Reproduced on morph-0{1,2,3,4}.

Comment 16 Nate Straz 2008-03-18 17:32:44 UTC
Created attachment 298423 [details]
aisexec core file from morph-02, compressed

Comment 17 Nate Straz 2008-03-18 17:33:24 UTC
Created attachment 298424 [details]
aisexec core file from morph-03, compressed

Comment 18 Nate Straz 2008-03-18 17:33:47 UTC
Created attachment 298425 [details]
aisexec core file from morph-04, compressed

Comment 20 Nate Straz 2008-03-19 17:49:40 UTC
Found a new way for aisexec to fail before this got to ON_QA.

Comment 23 Steven Dake 2008-04-01 23:12:18 UTC
Update
I have been investigating more why the cluster seems to lockup with revolver and
also my test case that doesn't take several hours to run.  The other bugs I have
fixed with these patches applied against this bugzilla have I think resolved the
segfault because I can't duplicate it with my test program I wrote to duplicate
the issue any longer and revolver also doesn't duplicate the segfault, but now
the machines eventually OOM when running revolver and the OOM killer goes wild
basically causing revolver to fail.

The machines oomed when I was running my test program but I thought it was just
because I created too many checkpoints.  This oom issue is hopefully relatively
simple to solve and then we may be good to go on this bug.

Essentially my belief is somewhere in the checkpoint recovery algorithm,
checkpoint data should be freed but it is not being freed.  This is relatively
easy to find with tools such as valgrind and I'm about to get on that right now.

Thanks
-steve

Comment 25 Steven Dake 2008-04-07 21:56:21 UTC
Many issues relating to checkpoint synchornization have been fixed using this
bugzilla id but the original issue still occurs infrequently.  Since this isn't
a regression (it is a new load originated by QE) engineering, qe, and pm have
decided to clone this bug into a 5.3 bugzilla and let the fixes that have been
made on this bug id go out in the errheata.

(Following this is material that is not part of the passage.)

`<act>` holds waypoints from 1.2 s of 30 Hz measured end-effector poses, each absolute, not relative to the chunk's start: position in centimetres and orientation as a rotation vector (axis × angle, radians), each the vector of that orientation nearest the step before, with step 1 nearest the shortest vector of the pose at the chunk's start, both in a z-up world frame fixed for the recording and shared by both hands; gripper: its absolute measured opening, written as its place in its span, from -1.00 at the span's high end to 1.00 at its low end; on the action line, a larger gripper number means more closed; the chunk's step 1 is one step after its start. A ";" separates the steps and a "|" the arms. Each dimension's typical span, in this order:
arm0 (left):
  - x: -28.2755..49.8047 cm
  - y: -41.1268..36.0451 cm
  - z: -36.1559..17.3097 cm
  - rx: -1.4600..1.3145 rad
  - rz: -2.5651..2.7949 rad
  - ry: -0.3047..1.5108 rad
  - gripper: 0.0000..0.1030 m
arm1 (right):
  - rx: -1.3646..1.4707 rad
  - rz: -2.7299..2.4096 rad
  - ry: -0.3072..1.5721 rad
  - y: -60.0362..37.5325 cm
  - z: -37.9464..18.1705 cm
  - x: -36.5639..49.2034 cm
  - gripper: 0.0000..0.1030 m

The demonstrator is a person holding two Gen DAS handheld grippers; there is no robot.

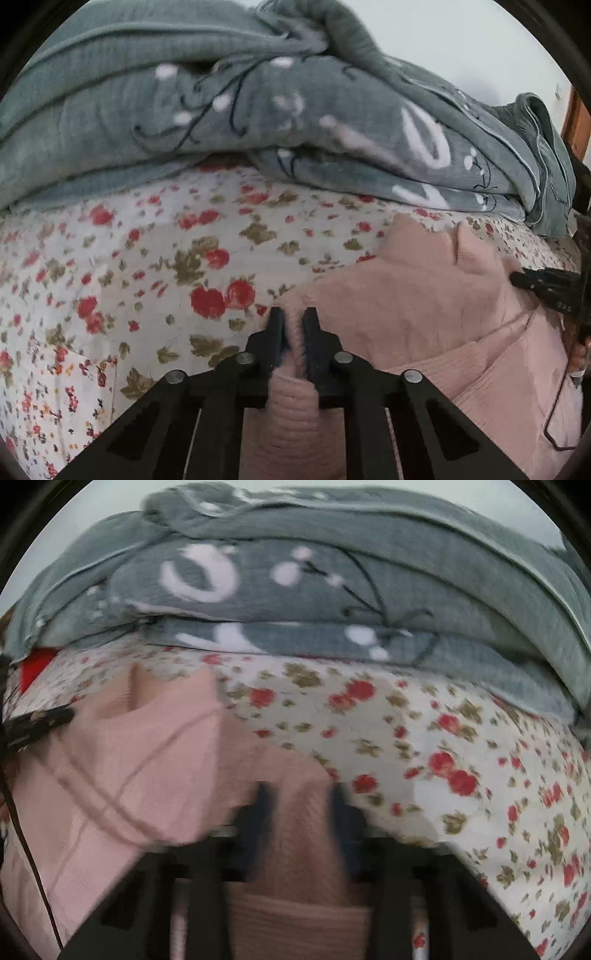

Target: Fold small clothes

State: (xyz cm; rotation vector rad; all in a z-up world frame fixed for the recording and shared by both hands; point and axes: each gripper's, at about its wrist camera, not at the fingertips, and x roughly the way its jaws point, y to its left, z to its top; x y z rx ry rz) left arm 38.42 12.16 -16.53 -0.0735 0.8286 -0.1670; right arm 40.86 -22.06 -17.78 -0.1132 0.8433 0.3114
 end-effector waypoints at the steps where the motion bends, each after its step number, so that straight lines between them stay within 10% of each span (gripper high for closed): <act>1: 37.9 12.5 -15.8 -0.096 -0.173 0.780 0.81 | -0.117 0.320 0.822 -22.0 -17.7 40.6 0.68; 12: 37.8 13.8 -16.0 -0.126 -0.069 0.794 0.76 | 0.012 0.277 0.816 -24.4 -18.0 39.7 0.67; 21: 35.8 14.1 -13.9 -0.143 -0.090 0.670 -0.11 | -0.098 0.290 0.727 -22.8 -13.2 38.6 0.20; 36: 36.3 14.2 -14.6 -0.176 -0.140 0.707 -0.13 | -0.129 0.353 0.989 -11.2 -17.0 46.4 0.13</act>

the memory leak issue disscussed above was fixed by reloading the os with a
later version of a rhel build.

Comment 27 errata-xmlrpc 2008-05-21 14:31:21 UTC
An advisory has been issued which should help the problem
described in this bug report. This report is therefore being
closed with a resolution of ERRATA. For more information
on the solution and/or where to find the updated files,
please follow the link below. You may reopen this bug report
if the solution does not work for you.

http://rhn.redhat.com/errata/RHBA-2008-0411.html